Here at Salk, we’re unlocking the secrets of life itself and sharing them beyond lab walls.
Isabella
Today, we welcome Natanella Illouz-Eliaz. A plant biologist and postdoctoral researcher at the Salk Institute. Welcome to the podcast, Natanella. So happy to be sitting down with you. Let’s start with your story from the beginning.
Natanella
Okay, so I grew up in a small town in the north western part of Israel, right on the Lebanese border. And I was educated in a kibbutz and a childhood in a kibbutz, I think is a wonderful thing because a kibbutz is a sort of a communal way of living. You have many shared facilities, like a dining room and a laundry, and it’s organized in a way that you have road around the kibbutz, and inside you have tons of grass and small paths.
So, children can pretty freely walk around, go from place to place and from one to another. So kind of very independent way of growing up, which I really, really enjoyed relatively close to nature.
Isabella
Did that independence and proximity to the nature draw you to science at a young age?
Natanella
In high school I also was a part of I went to school basically with the kibbutz I was raised in, although I didn’t live there, and I majored in filmmaking and communications. Yeah. And so science was actually never in my radar or, you know, my intention. Nobody in my family, nobody I knew really was a scientist.
Isabella
Speaking of your family, were your parents both from Israel originally?
Natanella
So, no, actually, my dad is—his parents are from Moroccan descent and my mom is American, she was born and raised in Iowa and in her twenties she moved to Israel. Basically, she was Jewish, she still is Jewish, and she made Aliyah, so she moved on her own to Israel. All her family stayed here. So from the time I was born, I came to visit her family in the States every year until I joined the Army.
Isabella
And did your time in the Army shift your focus away from filmmaking and communications?
Natanella
I ended up doing five years of service in the Israeli army. Mandatory for women is two years. And I at a certain point, I became an officer. I started as a commander in basic trainings, and then I was a commander of commanders for basic training. So I taught soldiers how to become commander and teach all these basic training professions.

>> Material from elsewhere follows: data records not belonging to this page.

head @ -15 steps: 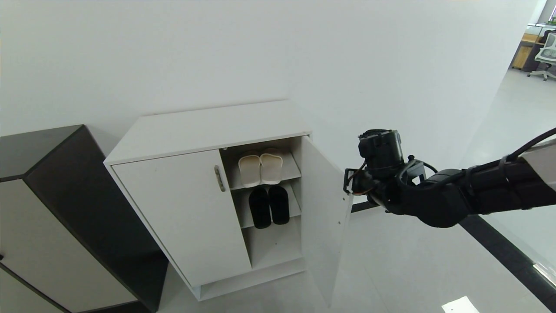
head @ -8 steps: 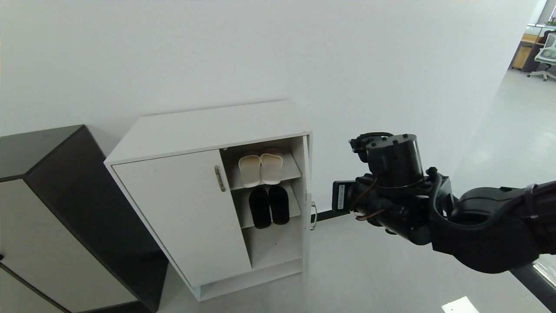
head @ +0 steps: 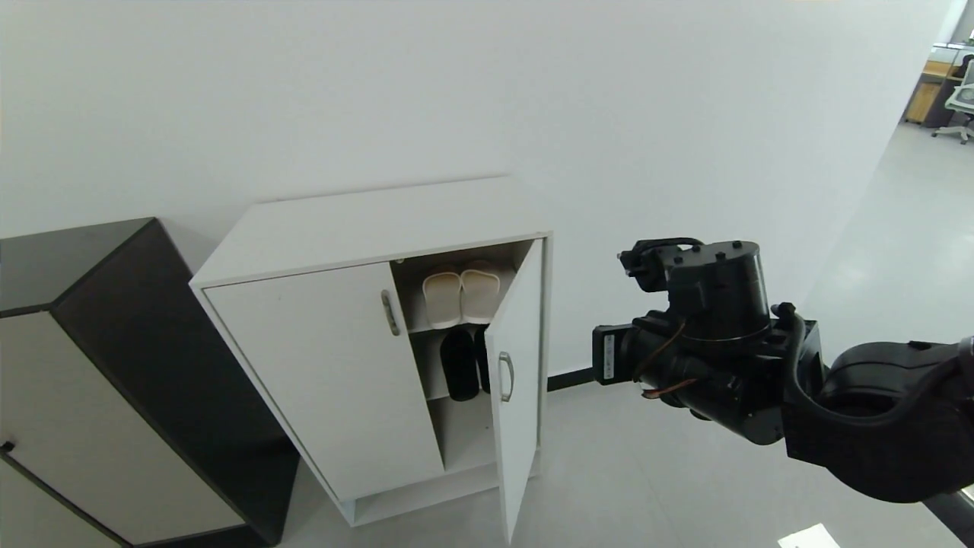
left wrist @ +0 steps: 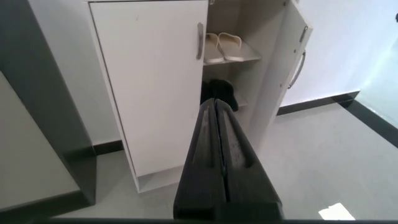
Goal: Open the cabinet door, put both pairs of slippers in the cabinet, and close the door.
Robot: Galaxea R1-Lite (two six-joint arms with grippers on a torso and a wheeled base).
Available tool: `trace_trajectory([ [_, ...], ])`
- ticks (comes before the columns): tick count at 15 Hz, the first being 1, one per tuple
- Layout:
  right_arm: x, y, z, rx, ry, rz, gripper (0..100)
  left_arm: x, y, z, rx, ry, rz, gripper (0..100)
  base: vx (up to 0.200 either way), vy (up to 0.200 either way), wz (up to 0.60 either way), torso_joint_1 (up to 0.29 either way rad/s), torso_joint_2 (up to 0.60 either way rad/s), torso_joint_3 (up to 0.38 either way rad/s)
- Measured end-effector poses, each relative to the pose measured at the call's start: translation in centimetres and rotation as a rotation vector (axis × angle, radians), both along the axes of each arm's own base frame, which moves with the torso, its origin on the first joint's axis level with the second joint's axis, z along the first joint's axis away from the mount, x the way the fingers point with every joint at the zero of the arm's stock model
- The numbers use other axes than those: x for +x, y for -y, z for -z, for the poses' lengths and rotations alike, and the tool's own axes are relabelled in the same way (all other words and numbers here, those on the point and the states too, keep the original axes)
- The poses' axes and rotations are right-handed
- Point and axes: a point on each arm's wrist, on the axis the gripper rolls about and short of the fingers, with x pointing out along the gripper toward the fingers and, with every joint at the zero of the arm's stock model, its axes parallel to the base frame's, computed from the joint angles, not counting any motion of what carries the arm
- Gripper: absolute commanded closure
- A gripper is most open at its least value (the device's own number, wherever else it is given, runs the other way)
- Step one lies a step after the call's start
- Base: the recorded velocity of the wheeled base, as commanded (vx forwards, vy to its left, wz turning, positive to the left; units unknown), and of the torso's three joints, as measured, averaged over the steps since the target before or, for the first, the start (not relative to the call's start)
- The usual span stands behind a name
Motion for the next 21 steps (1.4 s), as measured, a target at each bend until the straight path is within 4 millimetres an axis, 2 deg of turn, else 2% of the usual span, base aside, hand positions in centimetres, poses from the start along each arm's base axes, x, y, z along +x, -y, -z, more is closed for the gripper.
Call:
trace_trajectory([
  [5,0.3,0.4,0.3,0.006,-0.005,-0.010,100,0.0,0.0,0.0,0.000,0.000,0.000,100,0.000,0.000,0.48,0.001,0.00,0.001],
  [7,1.1,1.6,0.5,0.011,0.037,-0.016,100,0.0,0.0,0.0,0.000,0.001,-0.001,100,0.000,0.000,0.00,0.000,0.00,0.000],
  [11,1.5,4.9,2.5,-0.012,0.202,-0.187,100,0.0,0.0,0.0,0.003,-0.001,0.001,100,0.000,0.000,0.00,0.000,0.00,0.000],
  [13,1.8,6.6,4.2,-0.052,0.181,-0.207,100,0.0,0.0,0.0,0.006,0.000,0.001,100,0.100,0.000,0.00,0.004,0.00,-0.004],
  [15,1.9,7.4,5.3,-0.056,0.142,-0.246,100,0.0,0.0,0.0,0.006,-0.002,0.002,100,0.200,0.000,0.00,-0.005,0.00,0.002],
  [17,2.2,8.0,5.8,-0.062,0.121,-0.235,100,0.0,0.0,0.0,0.006,-0.001,0.002,100,0.200,0.000,0.00,0.002,0.00,0.002],
  [21,2.7,8.5,6.3,-0.061,0.105,-0.233,100,0.0,0.0,0.0,0.007,-0.001,0.002,100,0.000,0.000,0.00,0.000,0.00,0.000],
])
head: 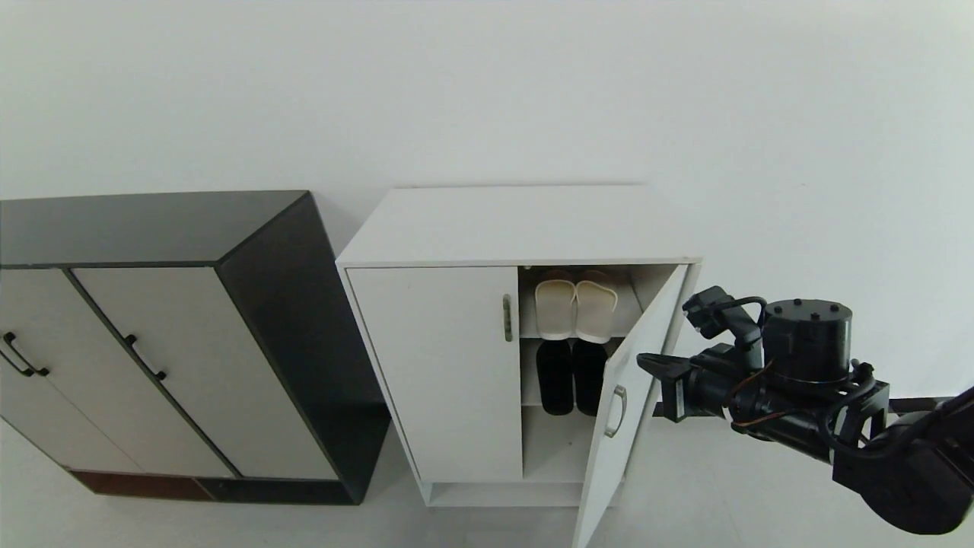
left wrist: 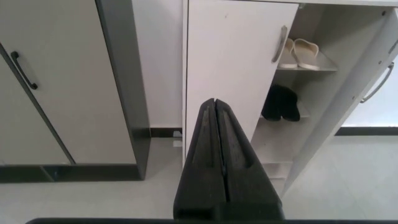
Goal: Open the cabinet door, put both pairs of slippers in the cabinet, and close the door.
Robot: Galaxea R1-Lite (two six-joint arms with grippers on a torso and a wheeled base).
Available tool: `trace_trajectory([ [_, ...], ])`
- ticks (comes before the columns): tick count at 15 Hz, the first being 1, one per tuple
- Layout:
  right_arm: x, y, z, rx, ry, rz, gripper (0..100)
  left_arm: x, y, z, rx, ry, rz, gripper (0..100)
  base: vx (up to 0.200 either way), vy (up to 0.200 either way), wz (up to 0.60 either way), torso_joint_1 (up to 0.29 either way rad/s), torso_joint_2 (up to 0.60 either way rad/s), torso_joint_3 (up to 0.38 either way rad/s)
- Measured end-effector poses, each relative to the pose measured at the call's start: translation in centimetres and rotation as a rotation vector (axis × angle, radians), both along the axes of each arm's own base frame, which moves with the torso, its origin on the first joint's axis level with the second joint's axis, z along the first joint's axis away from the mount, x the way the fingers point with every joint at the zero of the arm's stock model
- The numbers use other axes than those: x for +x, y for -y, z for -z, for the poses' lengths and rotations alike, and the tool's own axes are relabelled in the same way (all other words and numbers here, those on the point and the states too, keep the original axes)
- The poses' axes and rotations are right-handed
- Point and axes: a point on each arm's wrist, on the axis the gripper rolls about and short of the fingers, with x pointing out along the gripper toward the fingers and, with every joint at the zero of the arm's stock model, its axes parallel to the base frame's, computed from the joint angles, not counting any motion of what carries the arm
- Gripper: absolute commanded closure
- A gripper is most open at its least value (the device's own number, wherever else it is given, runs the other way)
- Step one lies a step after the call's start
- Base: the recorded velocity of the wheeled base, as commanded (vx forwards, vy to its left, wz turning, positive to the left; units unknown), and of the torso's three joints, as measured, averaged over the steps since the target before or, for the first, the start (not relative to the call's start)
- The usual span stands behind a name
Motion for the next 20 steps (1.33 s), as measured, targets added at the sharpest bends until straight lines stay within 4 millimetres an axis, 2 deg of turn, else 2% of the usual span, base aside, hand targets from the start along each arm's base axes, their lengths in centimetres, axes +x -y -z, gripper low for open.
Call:
trace_trajectory([
  [11,2.2,-1.1,0.3,0.016,0.013,0.002,100,0.0,0.0,0.0,-0.001,0.000,0.000,100,0.000,0.000,0.00,0.000,0.00,0.000],
  [20,6.5,-3.2,-0.2,0.059,0.093,0.006,100,0.0,0.0,0.0,-0.003,0.000,0.000,100,0.000,0.000,0.00,0.000,0.00,0.000],
])
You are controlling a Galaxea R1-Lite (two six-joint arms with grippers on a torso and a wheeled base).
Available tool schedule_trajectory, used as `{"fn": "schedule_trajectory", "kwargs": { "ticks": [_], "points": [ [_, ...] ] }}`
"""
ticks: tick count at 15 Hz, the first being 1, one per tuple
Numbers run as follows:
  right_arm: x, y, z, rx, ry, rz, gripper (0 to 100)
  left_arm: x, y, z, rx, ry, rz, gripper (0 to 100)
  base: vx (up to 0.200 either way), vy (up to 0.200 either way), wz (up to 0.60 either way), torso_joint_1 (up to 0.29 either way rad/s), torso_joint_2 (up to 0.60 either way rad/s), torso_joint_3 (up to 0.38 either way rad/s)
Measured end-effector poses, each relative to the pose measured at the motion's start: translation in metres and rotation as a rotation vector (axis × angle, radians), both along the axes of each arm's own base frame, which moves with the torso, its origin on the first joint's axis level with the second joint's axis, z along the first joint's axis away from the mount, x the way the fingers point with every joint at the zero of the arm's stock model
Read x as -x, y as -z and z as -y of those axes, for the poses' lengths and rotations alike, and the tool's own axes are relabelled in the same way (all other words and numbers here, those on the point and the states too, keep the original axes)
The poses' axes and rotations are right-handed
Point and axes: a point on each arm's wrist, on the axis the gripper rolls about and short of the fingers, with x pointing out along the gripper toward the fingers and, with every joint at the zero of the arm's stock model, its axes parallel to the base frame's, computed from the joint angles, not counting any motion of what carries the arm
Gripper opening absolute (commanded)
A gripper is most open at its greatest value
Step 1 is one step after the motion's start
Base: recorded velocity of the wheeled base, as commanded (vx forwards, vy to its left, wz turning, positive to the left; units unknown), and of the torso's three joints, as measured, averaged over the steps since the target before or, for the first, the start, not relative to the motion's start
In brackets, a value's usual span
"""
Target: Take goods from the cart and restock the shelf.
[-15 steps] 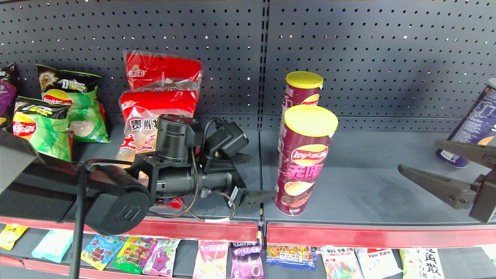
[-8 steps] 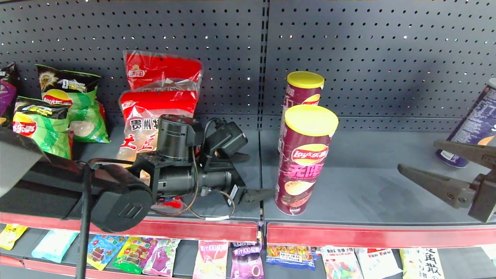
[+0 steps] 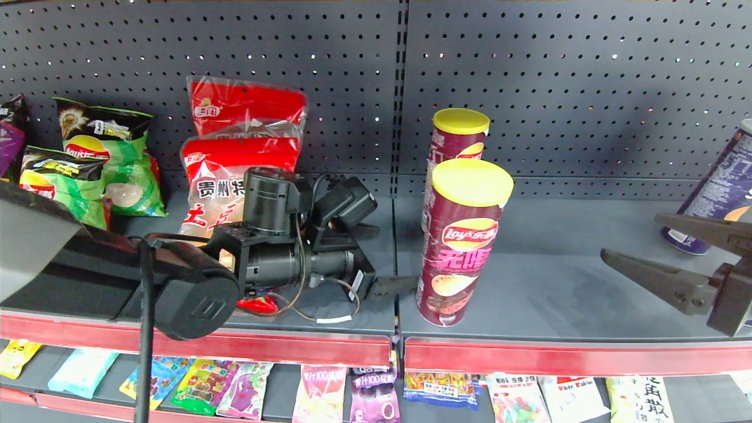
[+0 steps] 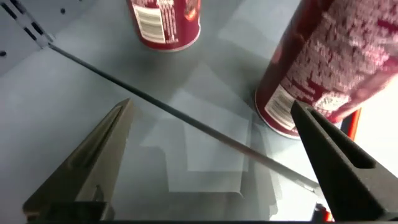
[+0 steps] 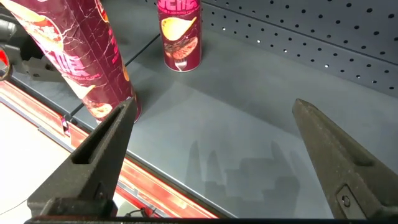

And later on, I was in training development. And so we took programs and developed how we teach something in a efficient and good way. So I just thought it was very interesting and I really enjoyed my time in the Army but at some point I knew it’s not how I want to live my life, it’s not what I want to do.
Isabella
And wow, so what next?
Natanella
I was very focused on my next steps, which were take a year off, which is very common for Israelis leaving the army. But then I wanted to go to the university and study business management in order to become a organizational consultant. So I had this very specific path which was somewhat connected to what I did in the Army—training development—but nothing yet related to science.
But that gap year after leaving the Army, what I really wanted to do is to work in agriculture for a year. You know, for those five years I haven’t been home every weekend, in the weekdays I would be in the base, and I would come home maybe a weekend every two weeks. So it’s very intense. You work, you work a lot of hours.
And so I wanted this year of working in a field in agriculture, switching the brain off and really working physically hard. And I ended up doing that in the laboratory of the Hebrew University in Jerusalem, in the faculty of Agriculture, where I ended up doing all my degrees later on.
Isabella
What were they studying?
Natanella
They were working on tomato genetics. They were asking questions about heterosis, which is hybrid vigor, which I think is super interesting. Basically, how are we better than our parents? They were asking that about the tomatoes, of course, trying to create better tomatoes, high yielding tomatoes or drought tolerant tomatoes or whatever features they wanted to improve. I got really, really interested in that field of plant genetics I never knew existed before.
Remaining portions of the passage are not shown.